What is expected: Please print every record below exactly as it appears.

(Data excerpts)

☆ ☆ ☆ ☆ ☆ ☆ ☆

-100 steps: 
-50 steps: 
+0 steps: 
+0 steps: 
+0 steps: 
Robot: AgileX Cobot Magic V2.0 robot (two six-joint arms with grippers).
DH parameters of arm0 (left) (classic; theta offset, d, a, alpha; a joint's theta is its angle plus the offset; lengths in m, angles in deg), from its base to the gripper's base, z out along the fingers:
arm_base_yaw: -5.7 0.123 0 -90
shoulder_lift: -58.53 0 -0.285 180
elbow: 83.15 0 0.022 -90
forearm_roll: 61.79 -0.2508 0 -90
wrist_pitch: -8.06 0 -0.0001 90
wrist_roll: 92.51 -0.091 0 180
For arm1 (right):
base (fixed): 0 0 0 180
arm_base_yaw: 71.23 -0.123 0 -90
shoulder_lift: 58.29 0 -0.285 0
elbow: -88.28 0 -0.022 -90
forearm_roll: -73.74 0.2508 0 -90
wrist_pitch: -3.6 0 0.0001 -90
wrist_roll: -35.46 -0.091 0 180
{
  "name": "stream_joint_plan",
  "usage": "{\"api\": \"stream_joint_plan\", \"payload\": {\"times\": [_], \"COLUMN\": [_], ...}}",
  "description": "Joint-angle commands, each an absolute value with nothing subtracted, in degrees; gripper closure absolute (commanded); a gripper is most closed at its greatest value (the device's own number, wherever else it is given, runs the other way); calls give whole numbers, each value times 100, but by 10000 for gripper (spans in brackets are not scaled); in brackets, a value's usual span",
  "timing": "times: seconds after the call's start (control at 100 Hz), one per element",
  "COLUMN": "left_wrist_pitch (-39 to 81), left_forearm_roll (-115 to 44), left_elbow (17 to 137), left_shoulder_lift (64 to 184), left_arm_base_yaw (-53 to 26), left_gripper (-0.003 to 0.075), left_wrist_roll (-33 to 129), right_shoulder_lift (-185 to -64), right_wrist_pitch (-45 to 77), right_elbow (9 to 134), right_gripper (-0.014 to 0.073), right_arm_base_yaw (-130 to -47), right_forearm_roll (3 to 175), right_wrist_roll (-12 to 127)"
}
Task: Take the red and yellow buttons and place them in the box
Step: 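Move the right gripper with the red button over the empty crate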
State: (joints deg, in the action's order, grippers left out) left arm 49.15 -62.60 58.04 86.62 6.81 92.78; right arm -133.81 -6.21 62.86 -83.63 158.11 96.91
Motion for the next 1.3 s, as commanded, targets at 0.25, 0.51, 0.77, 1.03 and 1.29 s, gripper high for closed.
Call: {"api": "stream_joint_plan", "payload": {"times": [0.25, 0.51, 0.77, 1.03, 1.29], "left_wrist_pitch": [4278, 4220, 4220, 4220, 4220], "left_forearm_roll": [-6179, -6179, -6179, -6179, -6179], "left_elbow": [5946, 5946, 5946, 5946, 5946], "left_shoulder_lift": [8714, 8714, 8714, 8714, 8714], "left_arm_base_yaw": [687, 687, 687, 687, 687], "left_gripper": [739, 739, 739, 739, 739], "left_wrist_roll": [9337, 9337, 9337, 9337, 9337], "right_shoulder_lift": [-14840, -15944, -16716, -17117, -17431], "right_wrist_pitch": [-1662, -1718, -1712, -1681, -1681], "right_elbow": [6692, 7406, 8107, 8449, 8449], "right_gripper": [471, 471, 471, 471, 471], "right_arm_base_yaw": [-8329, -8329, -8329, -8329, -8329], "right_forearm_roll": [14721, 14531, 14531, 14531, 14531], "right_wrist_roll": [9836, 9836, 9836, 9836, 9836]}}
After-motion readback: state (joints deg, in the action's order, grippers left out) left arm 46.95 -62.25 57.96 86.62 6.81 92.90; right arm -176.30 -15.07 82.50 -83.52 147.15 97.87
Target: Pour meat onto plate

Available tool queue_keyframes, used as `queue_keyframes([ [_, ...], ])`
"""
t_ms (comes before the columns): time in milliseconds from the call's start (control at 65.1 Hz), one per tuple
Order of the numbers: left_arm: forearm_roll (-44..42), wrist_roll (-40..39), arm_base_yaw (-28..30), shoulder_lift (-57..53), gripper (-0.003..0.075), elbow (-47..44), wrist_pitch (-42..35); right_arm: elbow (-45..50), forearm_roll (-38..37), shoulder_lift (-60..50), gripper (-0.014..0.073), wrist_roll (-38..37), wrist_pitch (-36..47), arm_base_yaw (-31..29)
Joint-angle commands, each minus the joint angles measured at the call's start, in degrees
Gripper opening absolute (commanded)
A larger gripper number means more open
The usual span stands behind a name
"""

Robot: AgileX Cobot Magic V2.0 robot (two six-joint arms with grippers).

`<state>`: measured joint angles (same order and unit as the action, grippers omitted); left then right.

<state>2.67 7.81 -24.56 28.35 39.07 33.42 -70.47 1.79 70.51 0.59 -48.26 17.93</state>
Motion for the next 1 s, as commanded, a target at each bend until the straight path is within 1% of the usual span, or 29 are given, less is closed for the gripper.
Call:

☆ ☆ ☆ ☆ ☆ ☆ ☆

Exercise response:
-100 steps: 
-50 steps: 
+0 steps: 
+0 steps: 
+0 steps: 
Robot: AgileX Cobot Magic V2.0 robot (two six-joint arms with grippers).
DH parameters of arm0 (left) (classic; theta offset, d, a, alpha; a joint's theta is its angle plus the offset; lengths in m, angles in deg), from its base to the gripper's base, z out along the fingers:
arm_base_yaw: -5.7 0.123 0 -90
shoulder_lift: -58.53 0 -0.285 180
elbow: 83.15 0 0.022 -90
forearm_roll: 61.79 -0.2508 0 -90
wrist_pitch: -8.06 0 -0.0001 90
wrist_roll: 92.51 -0.091 0 180
For arm1 (right):
base (fixed): 0 0 0 180
arm_base_yaw: 71.23 -0.123 0 -90
shoulder_lift: 58.29 0 -0.285 0
elbow: -88.28 0 -0.022 -90
forearm_roll: -73.74 0.2508 0 -90
wrist_pitch: -3.6 0 0.0001 -90
wrist_roll: -35.46 -0.091 0 180
{
  "name": "stream_joint_plan",
  "usage": "{\"api\": \"stream_joint_plan\", \"payload\": {\"times\": [_], \"COLUMN\": [_], ...}}",
  "description": "Joint-angle commands, each an absolute value with nothing subtracted, in degrees; gripper closure absolute (commanded); a gripper is most closed at its greatest value (the device's own number, wherever else it is given, runs the other way); calls give whole numbers, each value times 100, but by 10000 for gripper (spans in brackets are not scaled); in brackets, a value's usual span",
  "timing": "times: seconds after the call's start (control at 100 Hz), one per element",
  "COLUMN": "left_wrist_pitch (-39 to 81), left_forearm_roll (-115 to 44), left_elbow (17 to 137), left_shoulder_lift (64 to 184), left_arm_base_yaw (-53 to 26), left_gripper (-0.003 to 0.075), left_wrist_roll (-33 to 129), right_shoulder_lift (-185 to -64), right_wrist_pitch (-45 to 77), right_elbow (9 to 134), right_gripper (-0.014 to 0.073), right_arm_base_yaw (-130 to -47), right_forearm_roll (3 to 175), right_wrist_roll (-12 to 127)"
}
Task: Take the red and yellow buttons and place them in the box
Step: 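Move the right gripper with the red button over the empty crate
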State: (joints deg, in the action's order, grippers left out) left arm 49.15 -62.60 58.04 86.62 6.81 92.78; right arm -133.81 -6.21 62.86 -83.63 158.11 96.91
Motion for the next 1.3 s, as commanded, targets at 0.25, 0.51, 0.77, 1.03 and 1.29 s, gripper high for closed.
Call: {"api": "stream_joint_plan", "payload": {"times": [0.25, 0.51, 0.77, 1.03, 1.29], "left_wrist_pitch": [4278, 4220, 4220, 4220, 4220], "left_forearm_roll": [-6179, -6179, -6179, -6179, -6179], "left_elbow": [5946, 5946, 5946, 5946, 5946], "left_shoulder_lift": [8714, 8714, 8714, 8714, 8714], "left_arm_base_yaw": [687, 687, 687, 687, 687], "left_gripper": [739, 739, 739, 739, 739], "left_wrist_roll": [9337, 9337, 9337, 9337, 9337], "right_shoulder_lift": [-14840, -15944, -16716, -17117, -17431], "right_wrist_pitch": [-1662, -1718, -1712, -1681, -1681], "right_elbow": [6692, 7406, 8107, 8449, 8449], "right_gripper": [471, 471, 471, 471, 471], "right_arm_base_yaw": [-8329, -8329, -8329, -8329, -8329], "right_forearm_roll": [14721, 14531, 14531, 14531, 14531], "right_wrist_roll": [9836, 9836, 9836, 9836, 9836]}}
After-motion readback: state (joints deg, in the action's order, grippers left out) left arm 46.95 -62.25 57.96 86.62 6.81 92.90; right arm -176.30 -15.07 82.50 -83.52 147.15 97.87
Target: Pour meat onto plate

Available tool queue_keyframes, used as `queue_keyframes([ [_, ...], ])`
"""
t_ms (comes before the columns): time in milliseconds from the call's start (control at 65.1 Hz), one per tuple
Order of the numbers: left_arm: forearm_roll (-44..42), wrist_roll (-40..39), arm_base_yaw (-28..30), shoulder_lift (-57..53), gripper (-0.003..0.075), elbow (-47..44), wrist_pitch (-42..35); right_arm: elbow (-45..50), forearm_roll (-38..37), shoulder_lift (-60..50), gripper (-0.014..0.073), wrist_roll (-38..37), wrist_pitch (-36..47), arm_base_yaw (-31..29)
Joint-angle commands, each minus the joint angles measured at the call's start, in degrees
Gripper opening absolute (commanded)
A larger gripper number means more open
The usual span stands behind a name
"""

Robot: AgileX Cobot Magic V2.0 robot (two six-joint arms with grippers).

`<state>`: measured joint angles (same order and unit as the action, grippers omitted); left then right.

<state>2.67 7.81 -24.56 28.35 39.07 33.42 -70.47 1.79 70.51 0.59 -48.26 17.93</state>
Motion for the next 1 s, as commanded, a target at each bend until the straight path is within 1% of the usual span, or 29 are given, less is closed for the gripper.
Call:

No more output is expected.